Provided data –
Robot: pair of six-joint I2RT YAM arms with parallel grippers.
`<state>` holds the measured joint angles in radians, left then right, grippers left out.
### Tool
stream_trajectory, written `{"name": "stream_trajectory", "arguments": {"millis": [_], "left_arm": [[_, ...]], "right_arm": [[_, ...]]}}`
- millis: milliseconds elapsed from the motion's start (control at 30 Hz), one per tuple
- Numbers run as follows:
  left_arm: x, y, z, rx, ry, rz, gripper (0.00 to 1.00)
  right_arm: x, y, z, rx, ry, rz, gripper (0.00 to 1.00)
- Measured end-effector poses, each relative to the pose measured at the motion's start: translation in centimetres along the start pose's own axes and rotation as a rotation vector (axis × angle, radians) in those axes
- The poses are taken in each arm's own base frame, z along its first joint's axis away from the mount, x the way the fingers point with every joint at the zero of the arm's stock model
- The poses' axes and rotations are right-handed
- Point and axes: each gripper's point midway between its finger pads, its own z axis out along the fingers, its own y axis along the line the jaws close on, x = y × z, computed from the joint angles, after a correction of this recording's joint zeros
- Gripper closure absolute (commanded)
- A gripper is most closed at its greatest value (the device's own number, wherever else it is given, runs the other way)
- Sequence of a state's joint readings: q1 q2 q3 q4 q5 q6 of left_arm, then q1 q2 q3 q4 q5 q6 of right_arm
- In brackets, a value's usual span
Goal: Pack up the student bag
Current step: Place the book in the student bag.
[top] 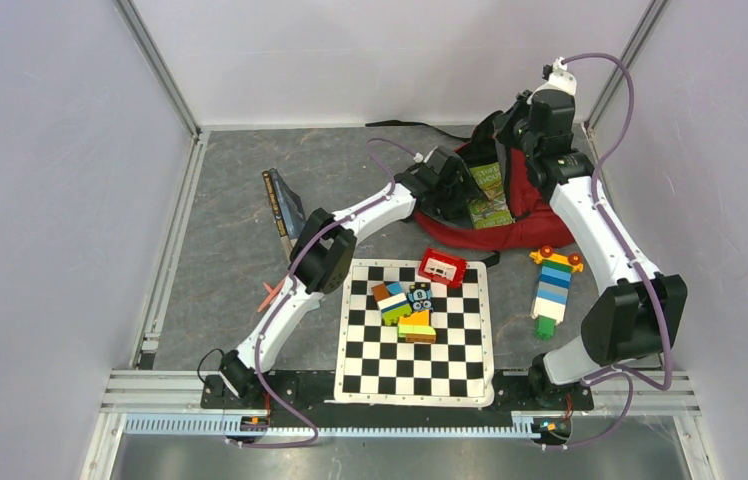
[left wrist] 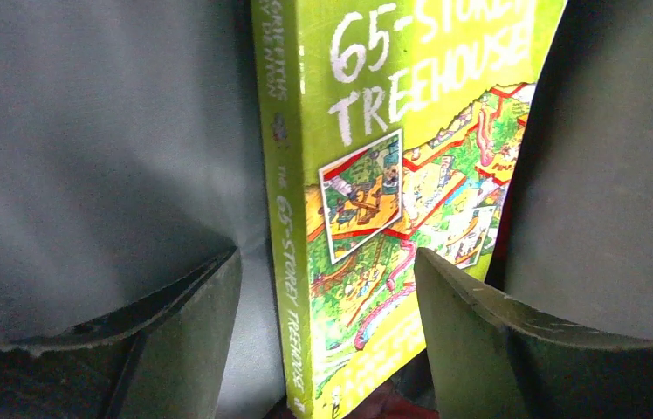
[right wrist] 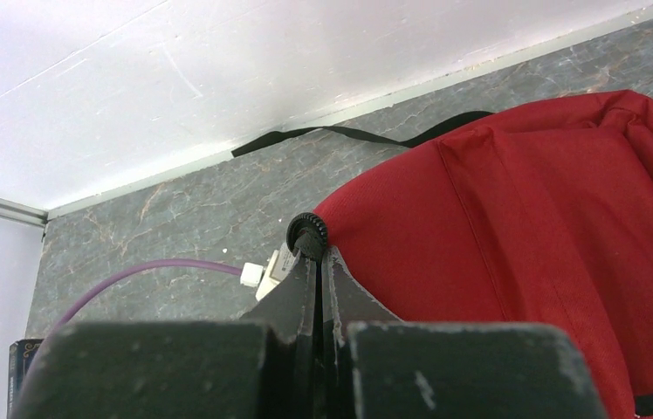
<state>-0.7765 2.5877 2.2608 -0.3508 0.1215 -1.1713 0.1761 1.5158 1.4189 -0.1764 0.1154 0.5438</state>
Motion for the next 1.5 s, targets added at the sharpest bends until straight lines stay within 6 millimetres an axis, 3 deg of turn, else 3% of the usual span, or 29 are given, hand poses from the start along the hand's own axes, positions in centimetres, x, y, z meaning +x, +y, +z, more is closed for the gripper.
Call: {"name": "stream_trajectory", "arguments": {"millis": [300, 533, 733, 967, 1133, 1367, 1500], "left_arm": [[0.7, 0.4, -0.5, -0.018, 0.036, 0.001, 0.5], [2.6, -1.6, 0.3, 0.095, 0.094, 0.027, 0.52], [4.4, -3.1, 1.1, 0.185, 0.146, 0.054, 0.38], [3.6, -2.6, 0.5, 0.175, 0.118, 0.143, 0.11], [1.0, -2.3, -3.6, 0.123, 0.039, 0.252, 0.03], [-5.6, -5.4, -15.1, 0.14, -0.157, 0.408, 0.0], [-8.7, -5.6, -21.0, 0.1, -0.251, 0.471, 0.0]], "right_arm": [[-0.2, 0.0, -0.4, -0.001, -0.007, -0.011, 1.0], [-0.2, -0.1, -0.4, -0.002, -0.008, -0.017, 1.0], [-0.2, -0.1, -0.4, -0.002, -0.008, -0.018, 1.0], [-0.4, -0.4, -0.5, 0.01, -0.017, -0.043, 1.0], [-0.7, -1.1, -0.9, 0.04, -0.033, -0.076, 1.0], [-1.8, -1.8, -1.5, 0.078, -0.071, -0.124, 1.0], [-1.6, -2.1, -1.7, 0.088, -0.071, -0.136, 1.0]]}}
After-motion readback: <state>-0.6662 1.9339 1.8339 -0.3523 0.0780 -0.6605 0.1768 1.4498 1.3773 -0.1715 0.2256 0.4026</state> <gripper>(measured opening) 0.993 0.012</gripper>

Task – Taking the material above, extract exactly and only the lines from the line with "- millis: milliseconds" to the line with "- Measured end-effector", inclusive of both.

Answer area –
- millis: milliseconds elapsed from the motion's start (control at 30 Hz), one per tuple
- Numbers run as follows:
  left_arm: x, y, z, rx, ry, rz, gripper (0.00 to 1.00)
  right_arm: x, y, z, rx, ry, rz, gripper (0.00 to 1.00)
- Measured end-effector poses, each relative to the pose measured at the motion's start: translation in centimetres along the start pose's own axes and rotation as a rotation vector (axis × angle, radians) in those axes

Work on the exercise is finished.